Day 21:

Triangular matrices, similar matrices, diagonalizable matrices.

Two new problems

Now, given a matrix \(A\) we have two new problems:

Find all of the eigenvalues of \(A\).
Given an eigenvalue \(\lambda\), find all eigenvectors of \(A\) with associated eigenvalue \(\lambda\).

Now we have to work on the harder problem

Example. One type of matrix where the eigenvalues are easy to identify are diagonal matrices, for example

\[\Lambda = \begin{bmatrix} -1 & 0 & 0\\ 0 & 2 & 0\\ 0 & 0 & 5\end{bmatrix}\]

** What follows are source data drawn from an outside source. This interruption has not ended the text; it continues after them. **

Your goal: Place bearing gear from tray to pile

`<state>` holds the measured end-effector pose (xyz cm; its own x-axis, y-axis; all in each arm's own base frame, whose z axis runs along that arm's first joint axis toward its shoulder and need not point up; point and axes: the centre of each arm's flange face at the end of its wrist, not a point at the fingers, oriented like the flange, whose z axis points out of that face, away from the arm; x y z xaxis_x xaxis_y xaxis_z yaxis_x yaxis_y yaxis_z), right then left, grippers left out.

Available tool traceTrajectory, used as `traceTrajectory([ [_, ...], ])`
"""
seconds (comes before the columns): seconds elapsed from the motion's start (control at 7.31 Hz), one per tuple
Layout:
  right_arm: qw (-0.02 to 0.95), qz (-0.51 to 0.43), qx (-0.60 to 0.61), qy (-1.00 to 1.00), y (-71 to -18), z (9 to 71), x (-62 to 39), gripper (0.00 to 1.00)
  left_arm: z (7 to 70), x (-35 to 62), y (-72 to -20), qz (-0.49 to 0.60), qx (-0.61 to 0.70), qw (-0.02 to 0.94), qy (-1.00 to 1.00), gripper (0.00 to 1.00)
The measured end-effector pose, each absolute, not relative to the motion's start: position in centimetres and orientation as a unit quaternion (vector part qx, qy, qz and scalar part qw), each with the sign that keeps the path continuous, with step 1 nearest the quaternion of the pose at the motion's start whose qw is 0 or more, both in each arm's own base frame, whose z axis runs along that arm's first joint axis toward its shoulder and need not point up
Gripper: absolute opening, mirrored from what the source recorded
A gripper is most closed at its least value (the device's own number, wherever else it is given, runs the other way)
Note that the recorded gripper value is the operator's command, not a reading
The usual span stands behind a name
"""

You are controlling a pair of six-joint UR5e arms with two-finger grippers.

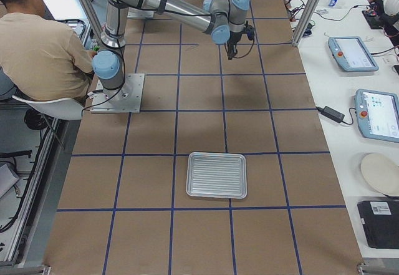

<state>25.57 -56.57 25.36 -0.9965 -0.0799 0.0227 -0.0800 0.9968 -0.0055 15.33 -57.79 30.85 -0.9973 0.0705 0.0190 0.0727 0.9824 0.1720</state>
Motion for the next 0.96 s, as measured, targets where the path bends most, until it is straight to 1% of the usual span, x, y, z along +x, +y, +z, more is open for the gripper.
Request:
traceTrajectory([
  [0.14, 0.007, 0.012, 0.018, -1.0, -53.2, 23.6, 31.9, 0.29, 29.3, 17.2, -56.6, -0.092, -0.039, 0.008, -0.995, 0.0],
  [0.27, -0.002, 0.023, 0.0, -1.0, -49.8, 21.9, 37.1, 0.29, 27.5, 18.5, -55.4, -0.095, -0.037, 0.011, -0.995, 0.0],
  [0.41, -0.016, 0.03, -0.006, -0.999, -47.0, 20.7, 40.6, 0.42, 25.9, 19.2, -54.3, -0.093, -0.037, 0.01, -0.995, 0.0],
  [0.55, -0.029, 0.034, -0.004, -0.999, -45.1, 20.0, 42.4, 0.99, 24.5, 19.5, -53.6, -0.086, -0.041, 0.006, -0.995, 0.0],
  [0.82, -0.04, 0.053, 0.003, -0.998, -44.2, 19.8, 43.1, 1.0, 22.1, 19.3, -52.2, -0.086, -0.046, 0.007, -0.995, 0.0],
  [0.96, -0.039, 0.07, 0.008, -0.997, -45.4, 20.8, 42.4, 1.0, 21.2, 19.4, -51.5, -0.091, -0.043, 0.011, -0.995, 0.0],
])
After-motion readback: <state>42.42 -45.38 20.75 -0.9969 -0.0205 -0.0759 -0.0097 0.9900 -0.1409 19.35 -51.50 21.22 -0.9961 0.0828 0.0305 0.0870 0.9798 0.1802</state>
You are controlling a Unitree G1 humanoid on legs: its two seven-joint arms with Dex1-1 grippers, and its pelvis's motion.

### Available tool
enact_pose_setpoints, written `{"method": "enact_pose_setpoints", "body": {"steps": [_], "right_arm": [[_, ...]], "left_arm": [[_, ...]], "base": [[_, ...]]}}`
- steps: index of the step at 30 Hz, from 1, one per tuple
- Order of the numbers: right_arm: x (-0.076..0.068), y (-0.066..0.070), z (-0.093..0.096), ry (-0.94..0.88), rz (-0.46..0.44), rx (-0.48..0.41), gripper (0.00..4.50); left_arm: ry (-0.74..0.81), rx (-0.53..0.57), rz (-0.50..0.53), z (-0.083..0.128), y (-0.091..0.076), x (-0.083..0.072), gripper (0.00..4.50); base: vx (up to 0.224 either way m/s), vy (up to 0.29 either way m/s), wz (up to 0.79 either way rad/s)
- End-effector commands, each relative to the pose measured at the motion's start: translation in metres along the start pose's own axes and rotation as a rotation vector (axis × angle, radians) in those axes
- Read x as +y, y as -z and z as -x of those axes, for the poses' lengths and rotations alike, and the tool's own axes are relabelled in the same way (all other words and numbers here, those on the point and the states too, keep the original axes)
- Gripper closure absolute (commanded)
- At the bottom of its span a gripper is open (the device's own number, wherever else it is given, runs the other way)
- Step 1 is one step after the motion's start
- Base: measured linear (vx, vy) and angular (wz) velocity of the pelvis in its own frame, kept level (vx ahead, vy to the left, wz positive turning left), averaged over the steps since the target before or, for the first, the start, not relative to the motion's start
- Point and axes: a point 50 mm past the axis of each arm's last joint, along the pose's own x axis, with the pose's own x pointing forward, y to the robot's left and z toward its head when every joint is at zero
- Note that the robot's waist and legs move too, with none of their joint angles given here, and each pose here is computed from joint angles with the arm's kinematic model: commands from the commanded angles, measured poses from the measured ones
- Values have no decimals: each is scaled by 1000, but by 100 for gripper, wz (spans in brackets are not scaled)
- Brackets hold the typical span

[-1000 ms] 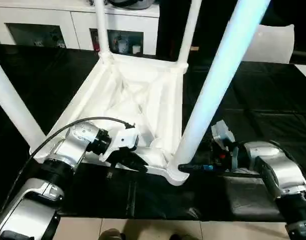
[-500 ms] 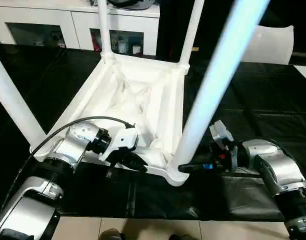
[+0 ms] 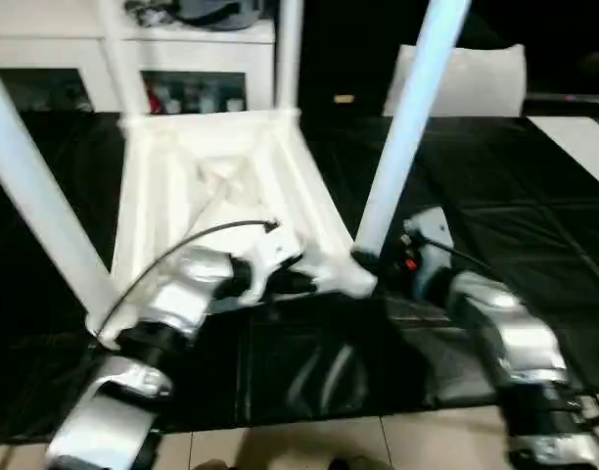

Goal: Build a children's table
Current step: Rotate leg to tighten

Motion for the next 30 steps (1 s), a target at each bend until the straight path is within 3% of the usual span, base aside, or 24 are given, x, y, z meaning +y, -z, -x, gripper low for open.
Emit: {"method": "enact_pose_setpoints", "body": {"steps": [1, 2, 4, 7, 8, 10, 15, 20, 23, 30], "right_arm": [[61, 4, -25, -236, -49, 21, 257], [64, 2, -27, -227, -53, 9, 257], [68, 0, -28, -227, -55, -19, 187], [66, 1, -22, -225, -51, -36, 178], [61, 2, -18, -221, -26, -47, 150], [58, 2, -17, -220, -13, -56, 136], [35, 1, 2, -273, 61, -84, 88], [4, -1, 26, -361, 165, -48, 44], [-8, -5, 33, -399, 203, -36, 14], [-14, -10, 42, -576, 243, 1, 2]], "left_arm": [[-5, -188, -13, -22, -47, -17, 450], [-12, -184, -15, -23, -47, -17, 450], [-12, -165, -51, -21, -46, -17, 450], [-16, -140, -90, -14, -40, -15, 450], [-24, -129, -104, -10, -36, -12, 450], [-26, -125, -105, -9, -34, -11, 450], [45, -118, -159, 7, -23, -8, 450], [210, -94, -244, 28, -13, -6, 450], [270, -79, -258, 35, -10, -4, 450], [420, -44, -294, 48, -5, -5, 450]], "base": [[0, 0, 0], [0, 0, 0], [0, 0, 0], [0, 0, 0], [0, 0, 0], [0, 0, 0], [0, 0, 0], [0, 0, 0], [0, 0, 0], [0, 0, 0]]}}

The standard basis vectors in \(\mathbb{R}^{3}\) are all eigenvectors of \(\Lambda\), and the eigenvalues of \(\Lambda\) are \(-1,2,\) and \(5\).

Finding eigenvalues

Theorem. Let \(A\) be a square matrix. The following are equivalent:

\(\lambda\) is an eigenvalue of \(A\)
\((A-\lambda I)x=0\) has a nontrivial solution
\(N(A-\lambda I)\neq \{0\}\)
The columns of \(A-\lambda I\) are dependent.
\(A-\lambda I\) is not invertible.

Example. Assume there is a number \(\lambda\in\R\) such that

\[\begin{bmatrix}1 & -1\\ 1 & 1\end{bmatrix} - \lambda\begin{bmatrix}1 & 0\\ 0 & 1\end{bmatrix} = \begin{bmatrix} 1-\lambda & -1\\ 1 & 1-\lambda\end{bmatrix}\]

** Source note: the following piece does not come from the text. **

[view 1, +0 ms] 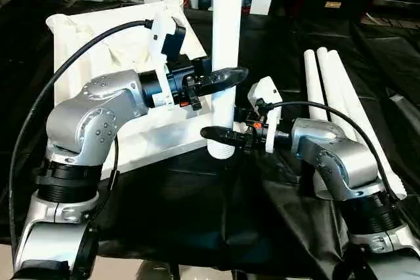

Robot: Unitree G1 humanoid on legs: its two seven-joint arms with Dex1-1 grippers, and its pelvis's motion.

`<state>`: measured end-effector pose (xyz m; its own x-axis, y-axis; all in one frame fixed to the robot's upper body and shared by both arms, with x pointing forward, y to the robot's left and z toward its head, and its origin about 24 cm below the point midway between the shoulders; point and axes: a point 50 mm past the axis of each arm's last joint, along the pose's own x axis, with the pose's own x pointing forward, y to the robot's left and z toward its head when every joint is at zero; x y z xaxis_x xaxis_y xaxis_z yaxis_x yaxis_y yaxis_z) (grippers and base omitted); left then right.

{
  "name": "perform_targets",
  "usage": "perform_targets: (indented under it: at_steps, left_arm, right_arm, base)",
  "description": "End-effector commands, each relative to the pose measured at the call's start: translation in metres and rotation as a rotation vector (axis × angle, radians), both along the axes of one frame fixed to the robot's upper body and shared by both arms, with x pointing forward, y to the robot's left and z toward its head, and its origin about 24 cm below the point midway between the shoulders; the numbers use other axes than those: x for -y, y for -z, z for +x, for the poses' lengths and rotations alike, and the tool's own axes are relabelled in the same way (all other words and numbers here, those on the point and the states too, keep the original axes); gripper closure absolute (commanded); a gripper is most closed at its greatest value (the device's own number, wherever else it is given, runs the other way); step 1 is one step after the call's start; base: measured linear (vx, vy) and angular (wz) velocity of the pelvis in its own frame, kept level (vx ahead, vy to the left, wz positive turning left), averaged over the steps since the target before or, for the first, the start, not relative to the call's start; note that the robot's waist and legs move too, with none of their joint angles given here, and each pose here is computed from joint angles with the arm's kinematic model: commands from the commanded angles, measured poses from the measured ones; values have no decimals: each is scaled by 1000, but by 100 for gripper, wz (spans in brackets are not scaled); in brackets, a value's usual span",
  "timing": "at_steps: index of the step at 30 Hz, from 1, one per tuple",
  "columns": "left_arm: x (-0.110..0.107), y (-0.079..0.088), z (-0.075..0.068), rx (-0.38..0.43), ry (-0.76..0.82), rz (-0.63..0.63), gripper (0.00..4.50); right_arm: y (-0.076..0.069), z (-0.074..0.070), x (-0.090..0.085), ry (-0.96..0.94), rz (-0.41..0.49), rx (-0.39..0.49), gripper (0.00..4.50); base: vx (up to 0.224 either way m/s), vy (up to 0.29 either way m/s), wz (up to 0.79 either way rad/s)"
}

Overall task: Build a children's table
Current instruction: Insert table leg to table base

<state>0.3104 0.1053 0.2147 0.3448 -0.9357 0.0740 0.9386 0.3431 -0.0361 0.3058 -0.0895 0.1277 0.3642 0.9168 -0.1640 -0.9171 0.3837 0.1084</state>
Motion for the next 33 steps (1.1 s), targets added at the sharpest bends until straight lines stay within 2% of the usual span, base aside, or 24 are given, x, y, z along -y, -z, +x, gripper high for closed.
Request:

has dependent columns. Then there is a constant \(c\) such that

\[c\begin{bmatrix} 1-\lambda\\1\end{bmatrix} = \begin{bmatrix} -1\\ 1-\lambda \end{bmatrix}\]

This means \(c=1-\lambda\), and hence \((1-\lambda)^2=-1\), but this is false.

This matrix has no eigenvalues!

Notice: All triangular matrices are SQUARE!

Definition. An \(n\times n\) matrix \(A\) is lower triangular if for every \(i,j\) such that \(1\leq i<j\leq n\) the entry of \(A\) in row \(i\) column \(j\) is zero.

A square matrix \(A\) is upper triangular if \(A^{\top}\) is lower triangular.

Triangular Matrices

Examples.

\(\begin{bmatrix}1 & 0 & 0\\ 1 & 2 & 0\\ 1 & -2 & 0.2\end{bmatrix}\) is lower triangular

\(\begin{bmatrix}1 & 1 & -1\\ 0 & 1 & 0\\ 0 & 0 & -0.2\end{bmatrix}\) is upper triangular

\(\begin{bmatrix}2 & -3 & 0\\ 0 & 0 & 0\\ 0 & 0 & -0.2\end{bmatrix}\) is upper triangular.

\(\begin{bmatrix} 0 & 1\\ 0 & 1\end{bmatrix}\) is upper triangular.

\(\begin{bmatrix}1 & 0 & 0\\ 0 & -1 & 0\\ 0 & 0 & 0\end{bmatrix}\) is upper triangular and lower triangular.

\(\begin{bmatrix} 3 & 2 & 0 & 0\\ 3 & 1 & 4 & 0 \\ 0 & -2 & 3 & 1\\ 0 & 0 & 1 & -2\end{bmatrix}\) is not upper triangular or lower triangular.

Definition. If a square matrix \(A\) is both upper triangular and lower triangular, then we say that \(A\) is a diagonal matrix.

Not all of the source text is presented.